- O Estado de S.Paulo
A que está dada entre o bolsonarismo e o lulismo só beneficia o atraso político
Política é luta, disputa, busca de poder. Não pode ser vivida e praticada como se a harmonia e o entendimento apagassem contradições e diferenças. O elogio do conflito como fator de propulsão política é comum ao pluralismo liberal e à teoria da luta de classes.
O dissenso – o direito a ele, a liberdade de expressão, pensamento e crítica – faz parte da democracia, que não pode viver sem ele e sem os embates por ele propiciados. Nem toda polarização produz guerra de extermínio. Nas democracias os polos se respeitam, convivem, fiscalizam-se, podem até cooperar.

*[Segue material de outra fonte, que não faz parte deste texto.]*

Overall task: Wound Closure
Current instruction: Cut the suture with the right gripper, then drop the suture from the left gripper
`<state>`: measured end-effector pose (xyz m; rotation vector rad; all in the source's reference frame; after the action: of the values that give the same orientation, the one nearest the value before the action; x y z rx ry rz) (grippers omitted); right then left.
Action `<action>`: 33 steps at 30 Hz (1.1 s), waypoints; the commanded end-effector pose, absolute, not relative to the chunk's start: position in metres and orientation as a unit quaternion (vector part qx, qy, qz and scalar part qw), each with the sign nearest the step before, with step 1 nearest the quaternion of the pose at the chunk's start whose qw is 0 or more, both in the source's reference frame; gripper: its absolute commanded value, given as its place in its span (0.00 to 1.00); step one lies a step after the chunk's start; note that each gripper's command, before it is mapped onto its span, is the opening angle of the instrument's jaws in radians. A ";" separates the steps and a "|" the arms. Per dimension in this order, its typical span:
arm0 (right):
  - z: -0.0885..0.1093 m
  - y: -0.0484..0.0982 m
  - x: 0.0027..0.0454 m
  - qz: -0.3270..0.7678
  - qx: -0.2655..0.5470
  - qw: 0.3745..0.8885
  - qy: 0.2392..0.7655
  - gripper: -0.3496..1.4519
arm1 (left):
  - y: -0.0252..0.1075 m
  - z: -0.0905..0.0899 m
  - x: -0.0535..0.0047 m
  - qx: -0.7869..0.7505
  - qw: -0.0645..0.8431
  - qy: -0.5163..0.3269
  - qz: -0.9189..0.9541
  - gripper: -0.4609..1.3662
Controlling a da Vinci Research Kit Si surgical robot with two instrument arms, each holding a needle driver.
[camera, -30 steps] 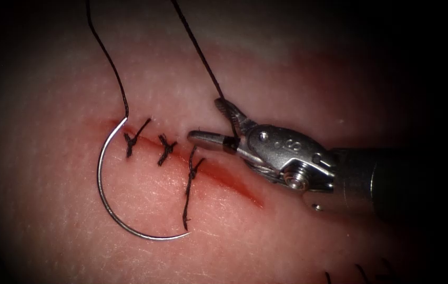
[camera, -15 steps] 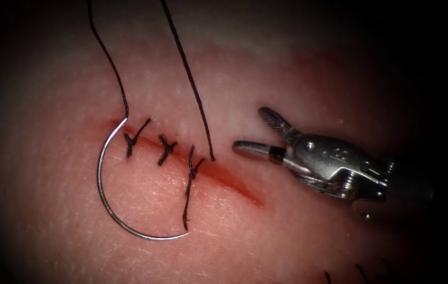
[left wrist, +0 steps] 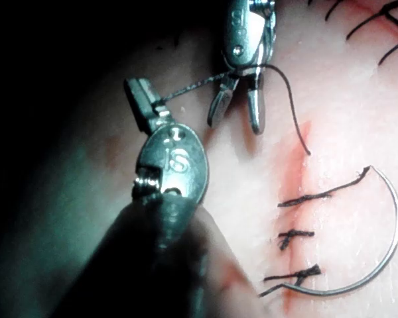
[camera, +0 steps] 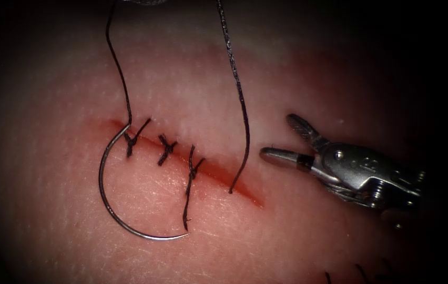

A ideia de consenso deve ser posta em termos claros, determinados. Apresentada em abstrato é uma ilusão perigosa, que pode levar à banalização do conflito e à “reconciliação” entre atores que precisam manter-se como diferentes para que a luta política adquira pleno significado e possa até mesmo dissolver os antagonismos maniqueístas. Consenso de modo algum significa a suspensão do conflito ou a dissolução das diferenças.
Observadores da cena política nacional dizem que a atual polarização entre bolsonarismo e lulismo não pode ser eliminada por um consenso centrista, que não teria força social para prevalecer. Alguns veem o consenso não como algo a ser construído, mas como mera tradução da realidade. Acreditam que, se nenhum bloco de forças é suficientemente forte, a proposição de um amplo entendimento seria diversionismo fadado ao fracasso.
Para complicar, entendem a polarização de modo restrito: só a percebem como virtude, numa reprodução empobrecida da visão liberal-pluralista que concebe o conflito como impulsionador da democracia. Preocupam-se em atacar uma hipotética “terceira via”, que entendem em chave funcionalista, como “meio-termo”. Pensam que ser radical é proclamar as razões de um polo contra outro, com o que rejeitam qualquer esforço de mediação.